Every six months or so for the past few years, the Bush administration and its enablers in various branches of government have attempted to trot out evidence of a great plot against America that they’ve foiled.
Indeed there has been several plots against the people and property of this country, but in just about every single instance, the plots were nowhere near as congealed and immanent as we were led to believe in the official announcements. Further investigation has consistently revealed that the various plots have ranged in stages on planning from, “If only we could find someone to sell us a surface to air missle,” to “Hey, man, (toke, toke) you know what would be really cool?”
The kooky shoe bomber, Richard Reid, came as close as anyone to actually pulling something off. And the validity of that has actually been called into question with investigators charging that the “bombs” in the guys shoes were about of capable of blowing up as house party in a retirement home. And let’s not even get into the phony-baloney story about the British Muslims trying to mix fluids en route.
Time and time again the plots the government claims to have foiled have been little more than trumped-up media events; a PR circus whose only goal is to pump up the credibility of an administration who are failing historically on every conceivable front.
Which takes us to today.
A day after major polling figures are released indicating that President Bush’s approval rating has hit an all-time low of 28%, presto-blammo, the trumpets blare across the land that Bush’s special anti-terror badass fox force, or whatever, have made a major bust. They stopped a ring of 9 or 10 Islamic terrorists right here in America!
But that’s not all. You wouldn’t believe what these scum were up to. They wanted to attack a US Army base in New Jersey and kill as many soldiers as possible. It’s like they hate our troops as much as Democrats do… hell, the talking point nearly writes itself, doesn’t it?
Now if we’ve somehow stopped an attack, however minor, that woulda killed at least one American on our own soil, well, great. This should be celebrated. But spend a few minutes thinking about this with our good pal, Mr.
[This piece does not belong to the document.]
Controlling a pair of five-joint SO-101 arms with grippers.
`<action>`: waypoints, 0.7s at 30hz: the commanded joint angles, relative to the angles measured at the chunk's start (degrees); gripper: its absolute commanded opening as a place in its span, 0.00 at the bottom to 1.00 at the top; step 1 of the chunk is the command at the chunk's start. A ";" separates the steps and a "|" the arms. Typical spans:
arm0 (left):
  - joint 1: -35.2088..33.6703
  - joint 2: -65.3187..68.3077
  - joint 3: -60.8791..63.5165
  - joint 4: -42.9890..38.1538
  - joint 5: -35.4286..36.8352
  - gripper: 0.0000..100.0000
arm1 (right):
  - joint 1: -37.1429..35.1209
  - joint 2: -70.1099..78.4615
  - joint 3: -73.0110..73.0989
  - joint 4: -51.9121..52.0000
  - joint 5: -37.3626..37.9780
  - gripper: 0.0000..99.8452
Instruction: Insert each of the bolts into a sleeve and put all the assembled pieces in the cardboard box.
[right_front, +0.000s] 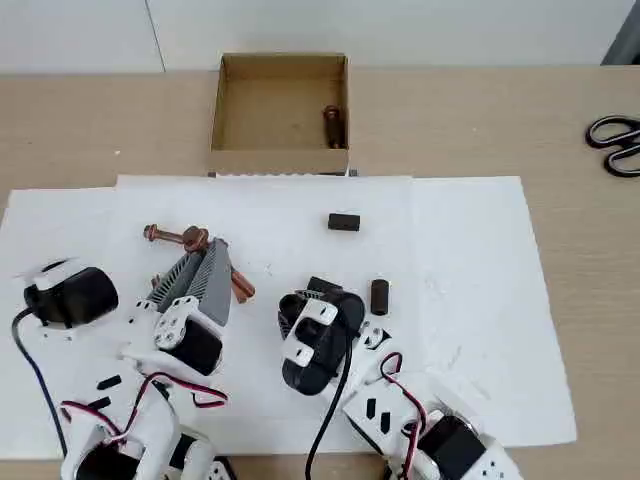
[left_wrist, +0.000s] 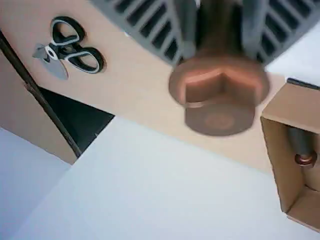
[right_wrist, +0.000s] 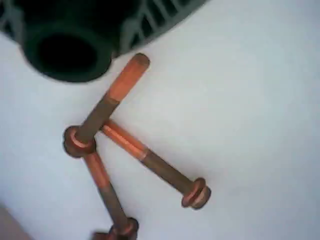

Common Sense and things start to look a wee bit fishy.
1) Once again, these guys were nowhere near coming close to pulling this off. They apparently put out some inquiries about automatic weapon purchases and got busted right off.
2) What were they planning on attacking again? Oh yea, an Army base. Think about that one for a minute. Less than a dozen knuckleheads try to blast their way on to a fully-fortified US Army base. Now I know most of our equipment is over in Iraq at this point (as the woeful disaster response in Kansas this weekend illustrated), but I’m fairly certain we still keep a good number of firearms on our military bases. Had these clowns targeted, say, a shopping mall or a school or something, well, sure, that would be a pretty scary story. But a frickin’ Army base??? It sounds like movie script from the Al Queda branch of National Lampoon.
3)Which leads us to ask why. Why was this info released now? Well we already covered the most likely reason for that happening. And to back that up follow this story to learn how long ago they had the goods on these guys and how long they’ve kept them on ice. I’ll bet you my car that it didn’t all just fall together in the last couple of weeks.
Maybe I’m way out on a limb with all this speculation. But, really, none of it can be considered much of a stretch given the administration's track record on this stuff lately. Supposed terror plot arrests have been substantially dubious and of outrageously self-serving timing for the embattled Bush regime. This newest story smacks every bit of the same type of desperate propaganda.